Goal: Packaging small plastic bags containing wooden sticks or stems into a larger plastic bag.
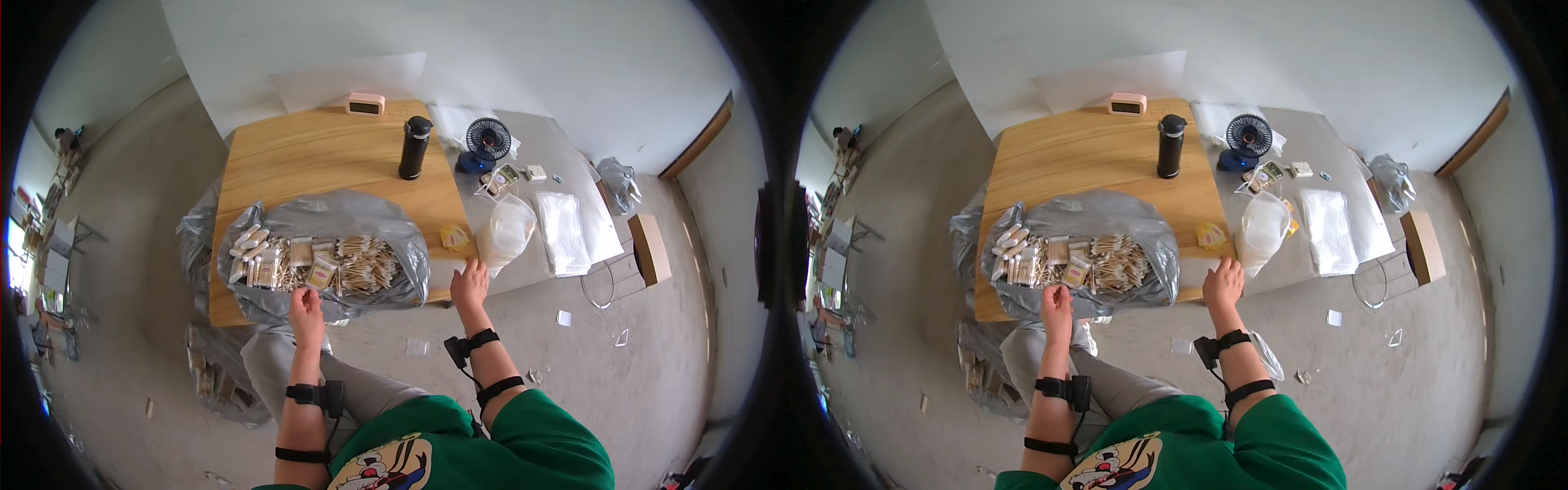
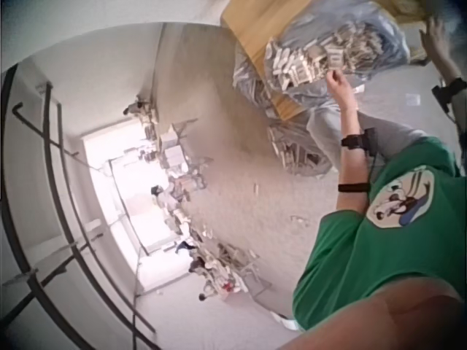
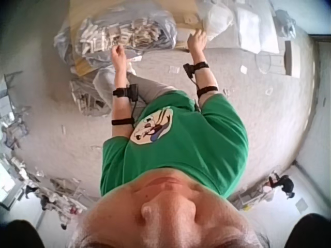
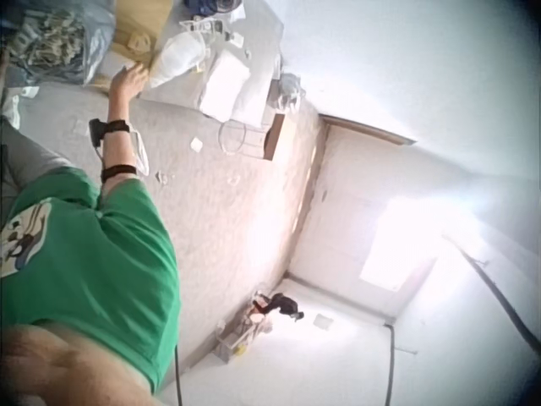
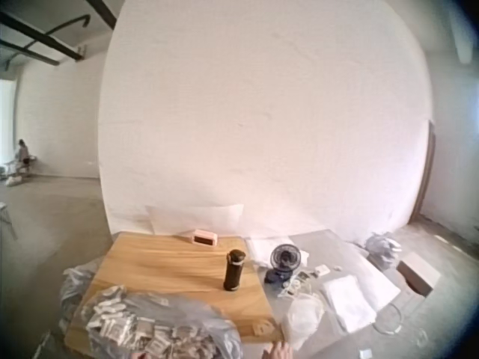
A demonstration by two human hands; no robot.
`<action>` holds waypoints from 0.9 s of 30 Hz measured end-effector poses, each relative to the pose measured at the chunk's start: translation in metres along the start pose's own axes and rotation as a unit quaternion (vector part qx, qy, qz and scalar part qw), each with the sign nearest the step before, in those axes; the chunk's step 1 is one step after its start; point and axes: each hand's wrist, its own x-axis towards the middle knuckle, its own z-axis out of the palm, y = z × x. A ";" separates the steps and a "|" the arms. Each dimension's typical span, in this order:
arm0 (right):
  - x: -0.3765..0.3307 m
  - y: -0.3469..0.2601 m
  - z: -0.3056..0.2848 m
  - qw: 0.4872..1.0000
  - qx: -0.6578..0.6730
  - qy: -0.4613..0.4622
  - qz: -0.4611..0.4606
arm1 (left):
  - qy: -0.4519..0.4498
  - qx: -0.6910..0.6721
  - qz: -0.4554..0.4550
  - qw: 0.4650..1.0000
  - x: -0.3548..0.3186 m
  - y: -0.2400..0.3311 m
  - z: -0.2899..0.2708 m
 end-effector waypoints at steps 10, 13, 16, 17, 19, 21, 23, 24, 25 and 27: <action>-0.018 -0.011 0.022 0.925 -0.191 -0.167 -0.284 | -0.014 0.312 0.195 0.930 0.045 -0.023 -0.001; -0.022 -0.007 0.032 0.927 -0.186 -0.145 -0.291 | -0.064 0.337 0.172 0.924 0.051 -0.021 0.007; -0.021 -0.009 0.031 0.930 -0.179 -0.152 -0.282 | -0.077 0.352 0.181 0.915 0.052 -0.019 0.022; -0.023 -0.011 0.030 0.928 -0.187 -0.153 -0.284 | -0.082 0.371 0.155 0.912 0.052 -0.018 0.026; -0.021 -0.011 0.029 0.930 -0.190 -0.150 -0.278 | -0.085 0.385 0.134 0.909 0.052 -0.015 0.031; -0.019 -0.011 0.027 0.929 -0.184 -0.178 -0.267 | -0.056 0.355 0.144 0.922 0.051 -0.015 0.031; -0.010 -0.009 0.025 0.933 -0.166 -0.175 -0.267 | -0.031 0.309 0.146 0.939 0.050 -0.018 0.028; -0.001 -0.008 0.023 0.948 -0.102 -0.134 -0.271 | -0.008 0.263 0.143 0.954 0.050 -0.018 0.025; 0.004 -0.007 0.022 0.957 -0.037 -0.094 -0.272 | -0.007 0.263 0.145 0.954 0.052 -0.017 0.022; 0.002 -0.018 0.011 0.961 0.049 0.006 -0.274 | 0.030 0.157 0.143 0.977 0.055 -0.017 0.011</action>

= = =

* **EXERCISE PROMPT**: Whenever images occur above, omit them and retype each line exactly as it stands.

* **EXERCISE ANSWER**:
Goal: Packaging small plastic bags containing wooden sticks or stems into a larger plastic bag.
A demonstration by two human hands; no robot.
`<action>` holds waypoints from 0.9 s of 30 Hz measured end-effector poses, each relative to the pose measured at the chunk's start: translation in metres along the start pose's own axes and rotation as a unit quaternion (vector part qx, qy, qz and scalar part qw), each with the sign nearest the step before, in those axes; the chunk's step 1 is one step after its start; point and axes: each hand's wrist, its own x-axis towards the middle knuckle, its own z-axis out of the palm, y = z × x. A ";" separates the steps and a "|" the arms. Each dimension's typical span, in this order:
arm0 (right):
  - x: -0.3765..0.3307 m
  - y: -0.3469..0.2601 m
  - z: -0.3056..0.2848 m
  - qw: 0.4872..1.0000
  - qx: -0.6578..0.6730
  - qy: -0.4613..0.4622
  - qz: -0.4611..0.4606
arm1 (left):
  - qy: -0.4519..0.4498
  - qx: -0.6910..0.6721
  - qz: -0.4554..0.4550
  - qw: 0.4650..1.0000
  - x: -0.3548..0.3186 m
  - y: -0.2400..0.3311 m
  - z: -0.2899..0.2708 m
 end-effector waypoints at steps 10, 13, 16, 17, 19, 21, 23, 24, 25 and 27: <action>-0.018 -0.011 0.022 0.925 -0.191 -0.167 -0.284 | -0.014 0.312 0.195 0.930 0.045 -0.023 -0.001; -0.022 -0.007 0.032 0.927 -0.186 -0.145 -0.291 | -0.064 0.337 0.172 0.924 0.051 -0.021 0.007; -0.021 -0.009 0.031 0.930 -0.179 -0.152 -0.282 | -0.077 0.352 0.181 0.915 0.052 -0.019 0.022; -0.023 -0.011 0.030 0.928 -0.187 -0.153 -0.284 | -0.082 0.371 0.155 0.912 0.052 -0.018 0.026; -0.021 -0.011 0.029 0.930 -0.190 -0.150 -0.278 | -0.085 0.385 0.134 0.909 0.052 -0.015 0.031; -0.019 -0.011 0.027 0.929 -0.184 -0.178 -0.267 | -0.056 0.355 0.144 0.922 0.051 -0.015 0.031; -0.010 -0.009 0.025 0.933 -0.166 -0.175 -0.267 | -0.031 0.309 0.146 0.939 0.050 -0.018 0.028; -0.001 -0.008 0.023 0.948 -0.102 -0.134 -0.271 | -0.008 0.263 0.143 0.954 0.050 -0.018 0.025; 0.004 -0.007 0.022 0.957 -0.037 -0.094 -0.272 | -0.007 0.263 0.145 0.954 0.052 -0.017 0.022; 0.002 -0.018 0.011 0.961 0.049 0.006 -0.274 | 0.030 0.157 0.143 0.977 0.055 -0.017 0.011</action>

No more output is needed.